Membuat larutan Cu dengan konsentrasi 0; 0,5: 1,0; 1,5; 2,0; dan 2,5 ppm. Larutan-larutan tersebut diukur absorbansinya dengan AAS lalu dibuat kurva hubungan antara absorbansi dengan konsentrasi ion logam.

b. Penentuan pH dan Waktu Kontak Optimum Ion Logam Cu

Sepuluh ml larutan Cu dengan konsentrasi 2 ppm pada pH 2, 4 atau 6 ditempatkan dalam beker 50 ml. Ke dalam larutan tersebut ditambahkan 0,05 g BioSPaPueira terimobilisasi dan dishaker selama 0, 3, 5, 10, 20, 30 dan 45 menit. Konsentrasi ion logam Cu yang tidak teradsorp oleh adsorben diukur dengan AAS.

6. Membandingkan Kemampuan Adsorpsi Ion Logam Cu Antara Alofan, BioSPaPueira dan BioSPaPueira Terimobilisasi

a. Dalam Larutan Model Ion Logam Cu

Ke dalam 10 ml larutan Cu 2 ppm yang diatur pada pH optimum masing-masing ditambahkan 0,05 g BioSPaPueira, 0,05 g alofan atau 0,05 g BioSPaPueira terimobilisasi. Larutan dishaker dengan kecepatan 150 rpm selama waktu kontak optimum. Setelah dishaker, larutan disaring dengan kertas Whatman no. 42. Filtrat yang dihasilkan dianalisis dengan AAS.

b. Dalam Limbah Pencucian Perak

Limbah pencucian perak disaring menggunakan kertas Whatman no.

42. Filtrat yang dihasilkan dianalisis menggunakan AAS sehingga diketahui konsentrasi logam awal. Logam Cu dalam limbah diencerkan menjadi 2 ppm.

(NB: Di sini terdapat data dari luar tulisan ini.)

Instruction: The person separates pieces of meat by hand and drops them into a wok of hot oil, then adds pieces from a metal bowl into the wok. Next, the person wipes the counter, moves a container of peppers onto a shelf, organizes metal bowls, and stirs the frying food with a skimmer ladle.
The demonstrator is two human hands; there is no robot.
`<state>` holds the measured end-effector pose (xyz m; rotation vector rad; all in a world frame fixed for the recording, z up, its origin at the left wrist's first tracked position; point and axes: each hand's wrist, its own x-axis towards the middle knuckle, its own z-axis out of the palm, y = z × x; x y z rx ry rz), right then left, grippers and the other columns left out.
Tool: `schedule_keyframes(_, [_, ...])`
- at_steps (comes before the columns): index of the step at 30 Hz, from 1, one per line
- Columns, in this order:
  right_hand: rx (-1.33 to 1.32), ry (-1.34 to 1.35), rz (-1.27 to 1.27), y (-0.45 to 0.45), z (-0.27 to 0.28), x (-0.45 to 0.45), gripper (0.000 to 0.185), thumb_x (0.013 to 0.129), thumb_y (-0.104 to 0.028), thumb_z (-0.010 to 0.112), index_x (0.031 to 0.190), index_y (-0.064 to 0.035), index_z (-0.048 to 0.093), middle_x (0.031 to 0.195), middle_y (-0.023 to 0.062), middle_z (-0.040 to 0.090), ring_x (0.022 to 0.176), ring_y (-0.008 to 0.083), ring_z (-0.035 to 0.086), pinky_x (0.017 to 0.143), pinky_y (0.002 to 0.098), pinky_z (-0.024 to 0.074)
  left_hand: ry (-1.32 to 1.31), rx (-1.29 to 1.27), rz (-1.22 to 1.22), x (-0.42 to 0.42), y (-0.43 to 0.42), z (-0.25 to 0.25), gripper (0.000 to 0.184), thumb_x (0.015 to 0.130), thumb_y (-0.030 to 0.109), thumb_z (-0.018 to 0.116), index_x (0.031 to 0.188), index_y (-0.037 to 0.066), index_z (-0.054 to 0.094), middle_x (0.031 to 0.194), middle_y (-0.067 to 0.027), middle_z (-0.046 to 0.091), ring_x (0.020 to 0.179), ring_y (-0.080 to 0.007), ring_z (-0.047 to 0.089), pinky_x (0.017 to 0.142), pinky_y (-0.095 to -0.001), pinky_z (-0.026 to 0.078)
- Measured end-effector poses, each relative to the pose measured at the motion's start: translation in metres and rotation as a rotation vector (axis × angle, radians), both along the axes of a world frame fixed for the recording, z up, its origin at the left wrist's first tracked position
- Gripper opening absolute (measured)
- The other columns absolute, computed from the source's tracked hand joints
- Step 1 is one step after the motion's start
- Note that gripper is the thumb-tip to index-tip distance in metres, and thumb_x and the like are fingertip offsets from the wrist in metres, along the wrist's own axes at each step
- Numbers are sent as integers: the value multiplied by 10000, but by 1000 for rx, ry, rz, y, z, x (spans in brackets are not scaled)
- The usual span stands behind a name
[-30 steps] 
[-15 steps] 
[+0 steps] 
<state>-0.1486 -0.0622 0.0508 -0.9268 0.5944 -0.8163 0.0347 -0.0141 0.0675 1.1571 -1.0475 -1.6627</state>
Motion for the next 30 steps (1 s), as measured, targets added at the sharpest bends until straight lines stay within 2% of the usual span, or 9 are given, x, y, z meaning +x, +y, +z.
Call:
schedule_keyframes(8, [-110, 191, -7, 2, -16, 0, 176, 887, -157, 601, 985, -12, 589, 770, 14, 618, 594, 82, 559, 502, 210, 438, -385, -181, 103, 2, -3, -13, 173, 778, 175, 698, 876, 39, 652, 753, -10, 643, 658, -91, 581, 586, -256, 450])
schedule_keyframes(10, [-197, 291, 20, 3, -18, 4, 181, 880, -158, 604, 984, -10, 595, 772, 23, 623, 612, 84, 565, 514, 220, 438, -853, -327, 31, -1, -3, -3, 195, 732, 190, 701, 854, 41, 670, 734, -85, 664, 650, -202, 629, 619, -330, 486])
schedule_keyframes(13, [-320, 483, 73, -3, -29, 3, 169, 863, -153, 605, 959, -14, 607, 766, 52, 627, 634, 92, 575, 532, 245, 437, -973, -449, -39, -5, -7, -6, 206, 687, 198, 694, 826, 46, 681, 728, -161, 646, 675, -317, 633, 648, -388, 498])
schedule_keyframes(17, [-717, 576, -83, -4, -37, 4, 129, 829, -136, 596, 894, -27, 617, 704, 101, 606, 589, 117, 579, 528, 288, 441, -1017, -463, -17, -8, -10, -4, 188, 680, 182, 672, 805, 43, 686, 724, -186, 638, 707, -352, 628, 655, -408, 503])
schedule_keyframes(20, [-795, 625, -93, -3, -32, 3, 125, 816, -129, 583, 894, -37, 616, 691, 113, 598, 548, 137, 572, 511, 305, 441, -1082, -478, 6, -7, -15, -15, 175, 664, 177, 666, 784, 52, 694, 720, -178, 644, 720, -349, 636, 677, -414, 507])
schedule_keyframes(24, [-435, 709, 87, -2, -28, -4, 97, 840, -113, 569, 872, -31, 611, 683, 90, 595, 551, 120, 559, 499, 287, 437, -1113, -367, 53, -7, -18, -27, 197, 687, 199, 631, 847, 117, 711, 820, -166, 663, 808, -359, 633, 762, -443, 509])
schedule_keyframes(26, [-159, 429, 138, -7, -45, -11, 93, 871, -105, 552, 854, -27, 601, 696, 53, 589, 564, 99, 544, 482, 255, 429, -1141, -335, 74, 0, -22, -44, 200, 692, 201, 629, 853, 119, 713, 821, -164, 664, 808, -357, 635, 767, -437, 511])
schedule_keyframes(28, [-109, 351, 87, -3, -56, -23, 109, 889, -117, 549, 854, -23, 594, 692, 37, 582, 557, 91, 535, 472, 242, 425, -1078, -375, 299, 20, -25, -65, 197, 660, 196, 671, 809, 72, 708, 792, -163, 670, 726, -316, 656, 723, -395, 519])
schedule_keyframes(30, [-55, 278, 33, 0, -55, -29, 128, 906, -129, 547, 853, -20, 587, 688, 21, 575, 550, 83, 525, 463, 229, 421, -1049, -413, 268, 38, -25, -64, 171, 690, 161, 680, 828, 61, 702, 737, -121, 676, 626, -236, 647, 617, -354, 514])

Ke dalam 10 ml larutan limbah Cu 2 ppm yang diatur pada pH optimum masing-masing ditambahkan 0,05 g BioSPaPueira, 0,05 g alofan atau 0,05 g

BioSPaPueira terimobilisasi. Larutan dishaker dengan kecepatan 150 rpm selama waktu kontak optimum. Setelah dishaker, larutan disaring dengan kertas Whatman no. 42. Filtrat yang dihasilkan dianalisis dengan AAS.